__What needs to be done__
Repeat the entries that follow, exactly as they are written.

(Items listed in a dataset)

######

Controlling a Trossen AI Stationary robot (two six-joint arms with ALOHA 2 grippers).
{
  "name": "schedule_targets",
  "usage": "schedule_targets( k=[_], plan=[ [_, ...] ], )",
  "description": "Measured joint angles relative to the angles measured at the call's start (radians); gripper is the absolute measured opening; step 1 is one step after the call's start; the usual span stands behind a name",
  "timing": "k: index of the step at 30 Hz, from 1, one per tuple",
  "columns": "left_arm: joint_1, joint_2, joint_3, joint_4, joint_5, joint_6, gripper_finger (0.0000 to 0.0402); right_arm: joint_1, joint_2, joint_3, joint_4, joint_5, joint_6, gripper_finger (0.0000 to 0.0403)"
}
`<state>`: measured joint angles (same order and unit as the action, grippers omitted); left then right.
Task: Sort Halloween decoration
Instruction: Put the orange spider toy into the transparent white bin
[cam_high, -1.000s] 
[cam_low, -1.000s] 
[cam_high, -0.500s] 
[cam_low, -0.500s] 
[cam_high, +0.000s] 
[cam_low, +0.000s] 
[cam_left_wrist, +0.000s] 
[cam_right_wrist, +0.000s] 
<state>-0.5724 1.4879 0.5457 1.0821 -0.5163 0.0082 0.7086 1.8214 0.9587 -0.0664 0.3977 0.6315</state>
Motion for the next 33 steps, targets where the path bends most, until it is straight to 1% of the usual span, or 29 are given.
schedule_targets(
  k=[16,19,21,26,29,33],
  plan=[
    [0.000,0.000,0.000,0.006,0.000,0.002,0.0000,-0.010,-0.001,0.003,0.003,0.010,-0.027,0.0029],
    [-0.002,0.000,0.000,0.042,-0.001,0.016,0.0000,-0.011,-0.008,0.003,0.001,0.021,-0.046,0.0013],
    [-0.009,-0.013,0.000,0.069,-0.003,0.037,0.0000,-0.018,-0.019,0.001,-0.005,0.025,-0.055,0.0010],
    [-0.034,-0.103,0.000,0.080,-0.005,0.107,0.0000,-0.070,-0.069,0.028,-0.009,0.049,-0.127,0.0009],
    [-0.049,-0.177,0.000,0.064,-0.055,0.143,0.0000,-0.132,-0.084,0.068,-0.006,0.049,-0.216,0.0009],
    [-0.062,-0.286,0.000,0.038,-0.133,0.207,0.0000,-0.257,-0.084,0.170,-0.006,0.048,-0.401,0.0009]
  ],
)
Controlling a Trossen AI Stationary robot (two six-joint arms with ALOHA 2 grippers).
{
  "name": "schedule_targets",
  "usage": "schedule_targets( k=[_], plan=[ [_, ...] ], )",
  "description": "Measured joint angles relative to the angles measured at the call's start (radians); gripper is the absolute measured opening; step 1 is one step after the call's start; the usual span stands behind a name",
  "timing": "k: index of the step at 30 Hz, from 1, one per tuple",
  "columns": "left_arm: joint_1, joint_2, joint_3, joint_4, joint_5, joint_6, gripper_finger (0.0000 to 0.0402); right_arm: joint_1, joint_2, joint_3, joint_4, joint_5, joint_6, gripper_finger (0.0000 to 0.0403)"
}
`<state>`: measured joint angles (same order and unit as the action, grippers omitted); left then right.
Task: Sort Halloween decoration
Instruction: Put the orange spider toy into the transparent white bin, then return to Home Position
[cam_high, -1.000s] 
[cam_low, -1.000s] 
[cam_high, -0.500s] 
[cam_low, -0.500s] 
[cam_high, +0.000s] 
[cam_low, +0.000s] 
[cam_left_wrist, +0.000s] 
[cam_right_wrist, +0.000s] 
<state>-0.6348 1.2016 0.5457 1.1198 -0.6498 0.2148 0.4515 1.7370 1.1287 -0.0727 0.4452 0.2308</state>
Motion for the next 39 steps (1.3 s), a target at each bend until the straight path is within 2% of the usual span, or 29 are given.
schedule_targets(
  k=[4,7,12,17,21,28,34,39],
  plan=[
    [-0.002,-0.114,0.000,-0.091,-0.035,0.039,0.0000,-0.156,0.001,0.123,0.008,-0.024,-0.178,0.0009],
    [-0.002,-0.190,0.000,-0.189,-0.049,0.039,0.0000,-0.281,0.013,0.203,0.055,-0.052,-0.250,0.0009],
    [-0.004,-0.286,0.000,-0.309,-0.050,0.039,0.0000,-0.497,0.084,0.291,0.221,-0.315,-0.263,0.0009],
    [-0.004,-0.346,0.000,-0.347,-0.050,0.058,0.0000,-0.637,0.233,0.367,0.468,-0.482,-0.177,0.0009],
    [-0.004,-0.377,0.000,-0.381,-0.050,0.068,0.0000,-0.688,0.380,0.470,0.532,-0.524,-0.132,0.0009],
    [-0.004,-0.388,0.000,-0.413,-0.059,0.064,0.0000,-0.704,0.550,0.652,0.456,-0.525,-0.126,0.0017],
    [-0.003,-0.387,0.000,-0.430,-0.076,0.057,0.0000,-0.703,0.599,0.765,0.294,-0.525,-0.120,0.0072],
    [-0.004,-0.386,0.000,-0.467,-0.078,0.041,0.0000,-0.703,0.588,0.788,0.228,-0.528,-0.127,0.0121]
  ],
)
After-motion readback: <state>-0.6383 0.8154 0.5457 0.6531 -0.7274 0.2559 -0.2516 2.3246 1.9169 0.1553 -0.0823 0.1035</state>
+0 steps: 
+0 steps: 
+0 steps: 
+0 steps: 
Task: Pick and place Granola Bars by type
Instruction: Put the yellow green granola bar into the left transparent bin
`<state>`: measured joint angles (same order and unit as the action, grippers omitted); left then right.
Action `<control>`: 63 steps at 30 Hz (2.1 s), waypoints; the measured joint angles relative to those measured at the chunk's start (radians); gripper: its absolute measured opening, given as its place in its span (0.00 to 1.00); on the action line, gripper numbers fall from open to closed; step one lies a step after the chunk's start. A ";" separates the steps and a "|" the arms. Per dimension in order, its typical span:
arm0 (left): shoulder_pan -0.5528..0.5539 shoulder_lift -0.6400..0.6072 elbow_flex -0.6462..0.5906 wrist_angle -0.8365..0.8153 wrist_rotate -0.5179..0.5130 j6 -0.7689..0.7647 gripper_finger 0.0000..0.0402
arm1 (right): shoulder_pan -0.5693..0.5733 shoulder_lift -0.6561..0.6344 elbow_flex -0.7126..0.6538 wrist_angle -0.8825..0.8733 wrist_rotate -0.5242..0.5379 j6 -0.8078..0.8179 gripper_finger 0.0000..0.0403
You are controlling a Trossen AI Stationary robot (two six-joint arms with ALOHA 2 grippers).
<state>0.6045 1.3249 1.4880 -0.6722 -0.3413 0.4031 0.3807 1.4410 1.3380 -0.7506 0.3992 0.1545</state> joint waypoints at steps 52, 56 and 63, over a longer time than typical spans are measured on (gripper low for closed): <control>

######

__Result of this task__
Controlling a Trossen AI Stationary robot (two six-joint arms with ALOHA 2 grippers).
{
  "name": "schedule_targets",
  "usage": "schedule_targets( k=[_], plan=[ [_, ...] ], )",
  "description": "Measured joint angles relative to the angles measured at the call's start (radians); gripper is the absolute measured opening; step 1 is one step after the call's start; the usual span stands behind a name",
  "timing": "k: index of the step at 30 Hz, from 1, one per tuple",
  "columns": "left_arm: joint_1, joint_2, joint_3, joint_4, joint_5, joint_6, gripper_finger (0.0000 to 0.0402); right_arm: joint_1, joint_2, joint_3, joint_4, joint_5, joint_6, gripper_finger (0.0000 to 0.0403)"
}
`<state>`: measured joint angles (same order and unit as the action, grippers omitted); left then right.
Task: Sort Halloween decoration
Instruction: Put the orange spider toy into the transparent white bin
[cam_high, -1.000s] 
[cam_low, -1.000s] 
[cam_high, -0.500s] 
[cam_low, -0.500s] 
[cam_high, +0.000s] 
[cam_low, +0.000s] 
[cam_left_wrist, +0.000s] 
[cam_right_wrist, +0.000s] 
<state>-0.5724 1.4879 0.5457 1.0821 -0.5163 0.0082 0.7086 1.8214 0.9587 -0.0664 0.3977 0.6315</state>
Motion for the next 33 steps, targets where the path bends most, until it is straight to 1% of the usual span, or 29 are given.
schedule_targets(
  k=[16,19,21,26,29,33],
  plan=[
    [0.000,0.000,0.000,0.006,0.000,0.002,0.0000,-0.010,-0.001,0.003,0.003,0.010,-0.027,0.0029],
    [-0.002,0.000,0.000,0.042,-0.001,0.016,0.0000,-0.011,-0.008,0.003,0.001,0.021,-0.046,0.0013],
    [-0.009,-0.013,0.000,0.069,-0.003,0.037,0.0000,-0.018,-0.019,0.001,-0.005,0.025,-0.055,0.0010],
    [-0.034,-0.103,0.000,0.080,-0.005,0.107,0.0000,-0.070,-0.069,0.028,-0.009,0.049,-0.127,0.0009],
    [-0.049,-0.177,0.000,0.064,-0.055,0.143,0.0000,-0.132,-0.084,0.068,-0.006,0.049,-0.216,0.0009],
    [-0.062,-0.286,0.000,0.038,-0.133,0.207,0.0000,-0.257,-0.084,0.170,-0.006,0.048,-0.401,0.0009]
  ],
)
Controlling a Trossen AI Stationary robot (two six-joint arms with ALOHA 2 grippers).
{
  "name": "schedule_targets",
  "usage": "schedule_targets( k=[_], plan=[ [_, ...] ], )",
  "description": "Measured joint angles relative to the angles measured at the call's start (radians); gripper is the absolute measured opening; step 1 is one step after the call's start; the usual span stands behind a name",
  "timing": "k: index of the step at 30 Hz, from 1, one per tuple",
  "columns": "left_arm: joint_1, joint_2, joint_3, joint_4, joint_5, joint_6, gripper_finger (0.0000 to 0.0402); right_arm: joint_1, joint_2, joint_3, joint_4, joint_5, joint_6, gripper_finger (0.0000 to 0.0403)"
}
`<state>`: measured joint angles (same order and unit as the action, grippers omitted); left then right.
Task: Sort Halloween decoration
Instruction: Put the orange spider toy into the transparent white bin, then return to Home Position
[cam_high, -1.000s] 
[cam_low, -1.000s] 
[cam_high, -0.500s] 
[cam_low, -0.500s] 
[cam_high, +0.000s] 
[cam_low, +0.000s] 
[cam_left_wrist, +0.000s] 
[cam_right_wrist, +0.000s] 
<state>-0.6348 1.2016 0.5457 1.1198 -0.6498 0.2148 0.4515 1.7370 1.1287 -0.0727 0.4452 0.2308</state>
Motion for the next 39 steps (1.3 s), a target at each bend until the straight path is within 2% of the usual span, or 29 are given.
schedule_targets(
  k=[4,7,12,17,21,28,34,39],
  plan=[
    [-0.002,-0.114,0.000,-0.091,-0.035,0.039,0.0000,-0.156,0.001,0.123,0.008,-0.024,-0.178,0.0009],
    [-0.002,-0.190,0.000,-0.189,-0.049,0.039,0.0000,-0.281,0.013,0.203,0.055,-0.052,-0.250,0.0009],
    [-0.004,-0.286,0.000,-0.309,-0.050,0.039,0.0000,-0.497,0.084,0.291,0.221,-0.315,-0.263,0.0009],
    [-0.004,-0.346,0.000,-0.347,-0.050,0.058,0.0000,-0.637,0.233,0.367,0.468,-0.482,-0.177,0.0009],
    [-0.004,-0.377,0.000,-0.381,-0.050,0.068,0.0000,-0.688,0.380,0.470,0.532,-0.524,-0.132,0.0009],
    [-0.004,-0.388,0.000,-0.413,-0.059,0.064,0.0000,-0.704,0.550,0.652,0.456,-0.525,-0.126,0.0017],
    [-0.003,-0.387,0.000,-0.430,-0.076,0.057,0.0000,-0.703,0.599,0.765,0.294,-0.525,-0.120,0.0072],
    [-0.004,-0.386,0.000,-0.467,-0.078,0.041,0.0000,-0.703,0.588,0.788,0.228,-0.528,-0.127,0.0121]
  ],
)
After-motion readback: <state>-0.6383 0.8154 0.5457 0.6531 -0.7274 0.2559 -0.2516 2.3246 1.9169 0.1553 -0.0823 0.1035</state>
+0 steps: 
+0 steps: 
+0 steps: 
+0 steps: 
Task: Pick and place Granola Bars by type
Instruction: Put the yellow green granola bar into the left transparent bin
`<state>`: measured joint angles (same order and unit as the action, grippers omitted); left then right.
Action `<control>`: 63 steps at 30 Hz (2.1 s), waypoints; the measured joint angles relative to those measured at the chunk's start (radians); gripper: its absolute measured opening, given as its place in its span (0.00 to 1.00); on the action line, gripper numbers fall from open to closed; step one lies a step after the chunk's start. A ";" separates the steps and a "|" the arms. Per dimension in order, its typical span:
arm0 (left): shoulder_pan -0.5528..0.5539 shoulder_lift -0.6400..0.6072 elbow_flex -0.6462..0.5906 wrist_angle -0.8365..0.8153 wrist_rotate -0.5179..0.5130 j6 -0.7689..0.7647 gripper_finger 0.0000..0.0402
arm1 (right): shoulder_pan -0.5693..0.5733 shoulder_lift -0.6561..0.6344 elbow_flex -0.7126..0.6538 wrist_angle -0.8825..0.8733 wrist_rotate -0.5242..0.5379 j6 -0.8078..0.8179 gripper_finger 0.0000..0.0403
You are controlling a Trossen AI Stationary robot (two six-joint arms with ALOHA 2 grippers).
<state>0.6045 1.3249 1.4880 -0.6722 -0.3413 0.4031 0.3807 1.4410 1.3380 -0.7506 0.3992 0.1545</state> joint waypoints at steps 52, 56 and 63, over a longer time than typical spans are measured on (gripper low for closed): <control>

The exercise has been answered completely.